The list of supportive quotations expanded with the passage of time, and an additional one that frequently appeared came from Jerome Weller (1499–1572), a church superintendent in Freyburg, near Naumburg, who authored many commentaries on the Psalms. Luther had valued Tauler’s understanding of the role of suffering in the Christian life, and Weller, in his comments on the 119th Psalm, suggested that Tauler wrote well on this topic because he had personal experience of humiliation and Anfechtung}5 Weller based this claim on the story that for two years Tauler was afflicted with such weakness that he could not bring himself to preach or go out among people. This was interpreted as an act of God to keep him from becoming too proud of his natural abilities. After humbling Tauler, God supposedly restored his gifts and empowered him to teach effectively once again.
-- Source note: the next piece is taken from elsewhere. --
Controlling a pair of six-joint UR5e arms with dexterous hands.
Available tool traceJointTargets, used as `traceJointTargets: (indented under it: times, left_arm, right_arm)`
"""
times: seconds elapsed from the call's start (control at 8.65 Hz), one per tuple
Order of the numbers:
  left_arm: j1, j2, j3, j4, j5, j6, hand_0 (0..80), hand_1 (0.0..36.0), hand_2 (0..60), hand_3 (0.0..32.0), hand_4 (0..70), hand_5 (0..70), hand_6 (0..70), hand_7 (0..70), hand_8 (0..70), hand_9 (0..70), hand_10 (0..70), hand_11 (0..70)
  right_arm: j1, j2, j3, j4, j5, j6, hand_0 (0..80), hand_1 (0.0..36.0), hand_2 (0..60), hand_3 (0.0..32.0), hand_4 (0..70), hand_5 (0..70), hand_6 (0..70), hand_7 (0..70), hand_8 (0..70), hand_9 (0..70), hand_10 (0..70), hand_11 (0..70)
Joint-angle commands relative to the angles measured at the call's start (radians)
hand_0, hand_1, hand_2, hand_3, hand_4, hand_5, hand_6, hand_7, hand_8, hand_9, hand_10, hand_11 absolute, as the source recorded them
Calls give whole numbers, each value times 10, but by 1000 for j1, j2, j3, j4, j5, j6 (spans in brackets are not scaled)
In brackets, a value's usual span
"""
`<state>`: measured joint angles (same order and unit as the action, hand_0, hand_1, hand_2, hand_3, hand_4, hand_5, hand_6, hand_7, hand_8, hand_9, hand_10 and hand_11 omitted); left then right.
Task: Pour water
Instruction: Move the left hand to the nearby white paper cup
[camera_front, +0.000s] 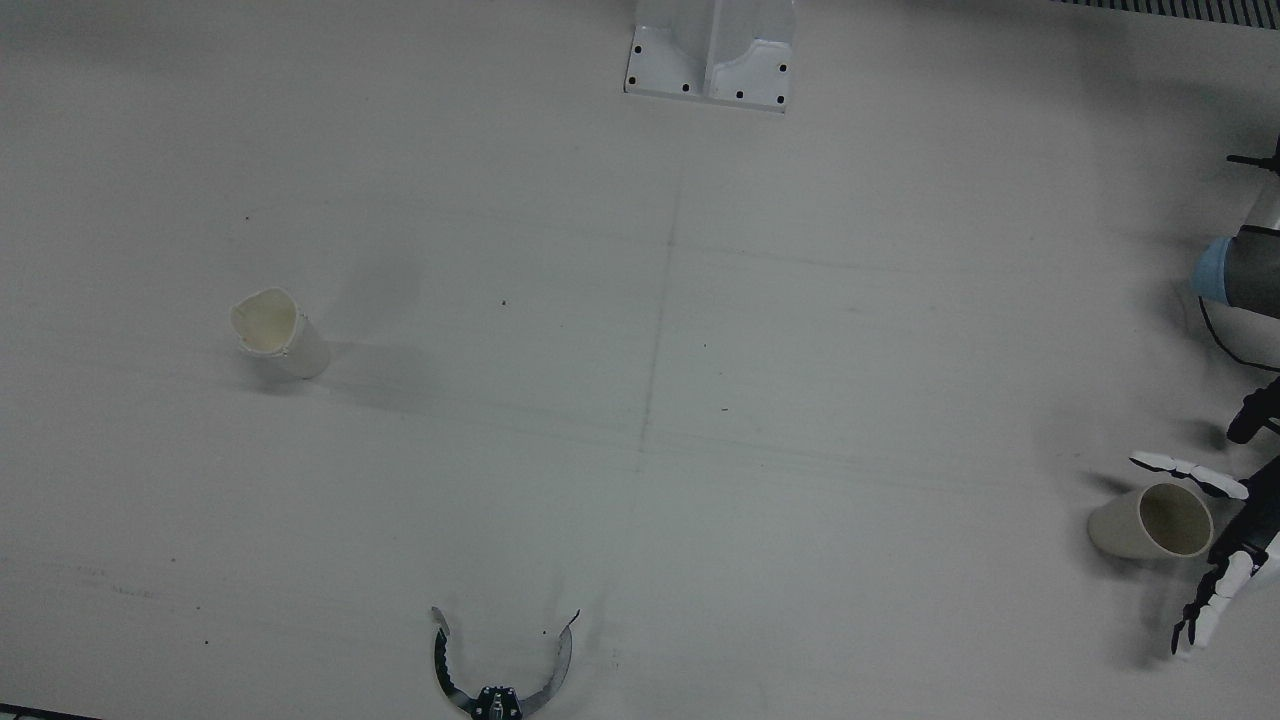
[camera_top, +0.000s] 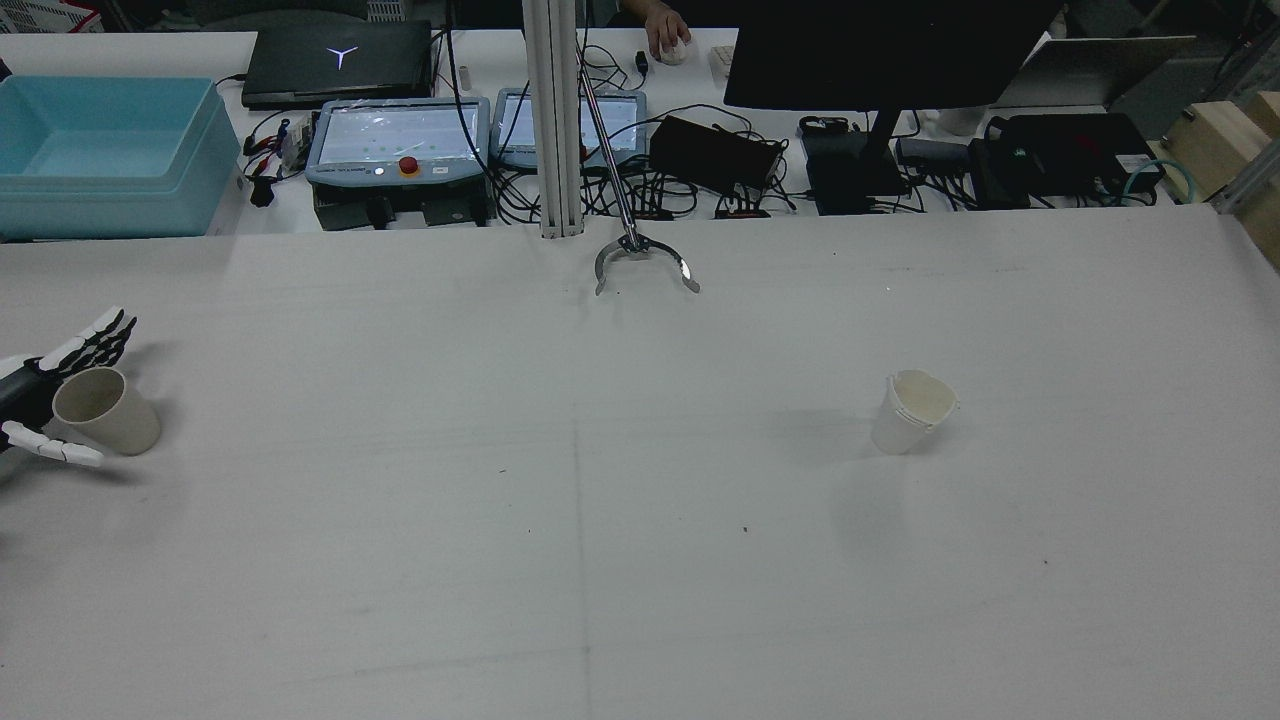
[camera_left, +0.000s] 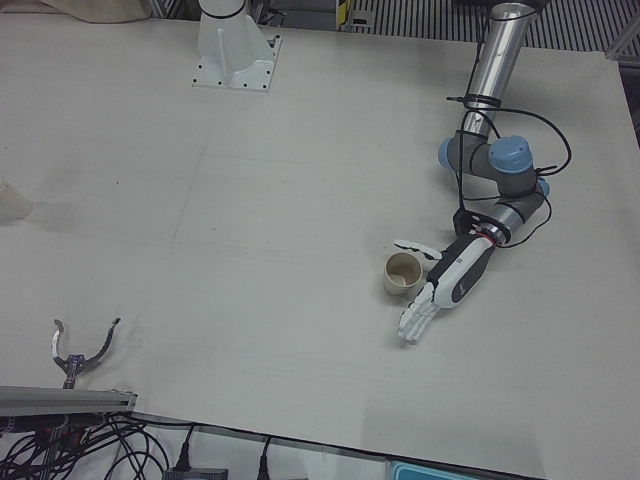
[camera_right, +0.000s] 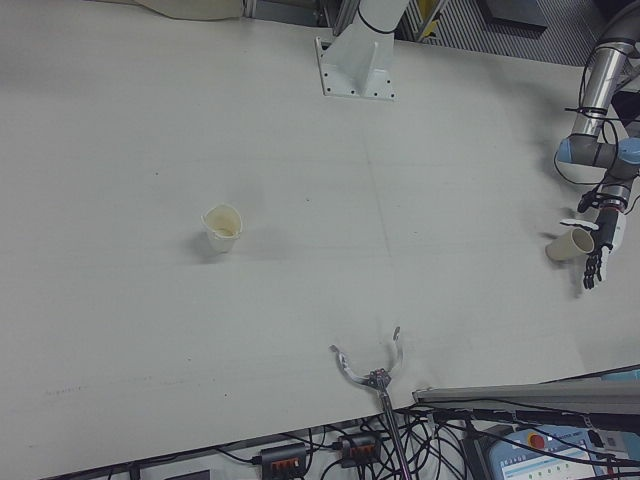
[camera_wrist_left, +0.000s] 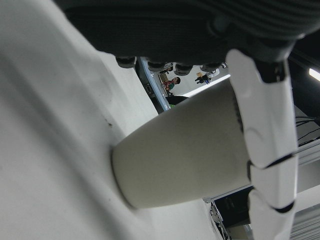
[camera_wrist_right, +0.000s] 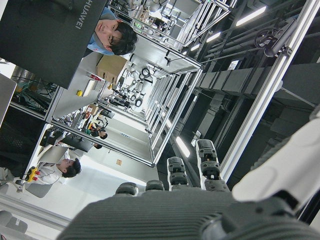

This story can be traced back to the Meisterbuch, an account of Tauler’s life and spiritual conversion, which came to be, in addition to the existence of testimonials from respected Lutheran theologians, a second major factor causing many Lutherans to feel that Tauler’s life and work was especially worthy of respect.

The influence of the Meisterbuch

The Meisterbuch, which first appeared in 1361, described the interactions of its author, a layman who called himself ‘the Friend of God of the Oberland’, with ‘the Master’, a great preacher in Strasbourg.15 This was later assumed to be Johannes Tauler, although such an identification only appeared for the first time in a manuscript of the work dating from 1486. Modern analysis of this text has conclusively proved that the account is legendary and offers no reliable information about Tauler’s life, yet for several centuries it was seen as an authentic explanation of the way Tauler came to his enlightened spiritual perspective.16 According to the story, the author was told by God in a dream to go to Strasbourg to hear the preaching...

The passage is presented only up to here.